The numbers look extraordinary—85 percent growth, record revenue. Why did the stock fall?

Model

Because the market had already priced in something close to this. When you've beaten expectations for years running, the bar gets higher. The stock fell not because the results were bad, but because they weren't surprising enough.

Inventor

But they guided to $91 billion, above what analysts expected. Isn't that a beat?

Model

It is. But notice what they excluded—any compute revenue from China. They're saying the rest of the world alone is enough to drive growth. That's confidence, but it also signals a ceiling they're hitting.

Inventor

The data center segment grew 92 percent year-over-year. How much longer can that continue?

Model

That's the question everyone's asking. At some point, the buildout of AI infrastructure slows. Nvidia is saying it's accelerating, but they're also restructuring how they report the business, which suggests the customer base is shifting.
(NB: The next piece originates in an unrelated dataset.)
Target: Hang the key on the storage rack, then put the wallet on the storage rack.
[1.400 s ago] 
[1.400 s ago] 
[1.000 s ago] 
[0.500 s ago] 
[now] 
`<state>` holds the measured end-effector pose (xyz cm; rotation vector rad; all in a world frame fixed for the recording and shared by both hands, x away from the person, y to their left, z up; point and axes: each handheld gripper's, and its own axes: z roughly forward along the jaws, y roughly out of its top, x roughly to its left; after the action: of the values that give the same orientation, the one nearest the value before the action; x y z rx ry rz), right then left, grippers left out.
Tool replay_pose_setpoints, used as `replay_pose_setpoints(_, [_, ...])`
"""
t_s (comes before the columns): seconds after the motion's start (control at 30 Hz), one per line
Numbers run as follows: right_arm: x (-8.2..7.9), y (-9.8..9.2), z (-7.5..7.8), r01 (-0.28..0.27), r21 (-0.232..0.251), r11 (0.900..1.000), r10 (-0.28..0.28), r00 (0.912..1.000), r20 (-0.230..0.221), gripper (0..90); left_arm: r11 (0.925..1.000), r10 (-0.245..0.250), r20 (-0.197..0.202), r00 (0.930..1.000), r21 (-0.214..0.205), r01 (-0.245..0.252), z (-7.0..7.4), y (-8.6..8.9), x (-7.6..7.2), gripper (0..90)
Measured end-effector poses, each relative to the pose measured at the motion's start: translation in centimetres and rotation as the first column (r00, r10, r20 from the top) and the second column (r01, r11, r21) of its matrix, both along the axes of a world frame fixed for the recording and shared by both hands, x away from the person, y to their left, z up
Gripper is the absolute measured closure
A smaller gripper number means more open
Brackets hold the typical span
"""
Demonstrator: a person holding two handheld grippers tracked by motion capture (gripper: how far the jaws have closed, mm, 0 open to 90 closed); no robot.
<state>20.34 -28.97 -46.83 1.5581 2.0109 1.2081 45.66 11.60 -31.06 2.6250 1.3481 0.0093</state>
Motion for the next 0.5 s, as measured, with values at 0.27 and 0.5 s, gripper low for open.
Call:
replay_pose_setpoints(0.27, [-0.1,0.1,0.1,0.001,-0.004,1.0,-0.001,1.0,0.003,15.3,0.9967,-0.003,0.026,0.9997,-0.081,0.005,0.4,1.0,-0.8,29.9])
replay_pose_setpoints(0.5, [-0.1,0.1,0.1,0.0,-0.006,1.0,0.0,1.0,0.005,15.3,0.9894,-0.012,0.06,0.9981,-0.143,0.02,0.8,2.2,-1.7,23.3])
That's a sign of maturation.

Inventor

They authorized $80 billion in buybacks and raised the dividend. What does that tell you?

Model

That they have more cash than they know what to do with. It's a sign of confidence, yes, but also that growth opportunities within the business itself may be limited. When a company starts returning capital aggressively, it's often because reinvestment returns are declining.

Inventor

Jensen Huang said agentic AI has arrived. Does that change the picture?

Model

It's a narrative shift. He's moving from "we sell chips for training models" to "we sell infrastructure for autonomous systems." If that's true, the addressable market expands. But it's also a claim that needs to prove itself in the next few quarters.

Inventor

So what should investors watch for?

Model

Whether the next quarter's growth rate holds. If it decelerates significantly, the market will interpret it as the beginning of the end of the boom. Nvidia has set expectations so high that anything less than sustained acceleration will disappoint.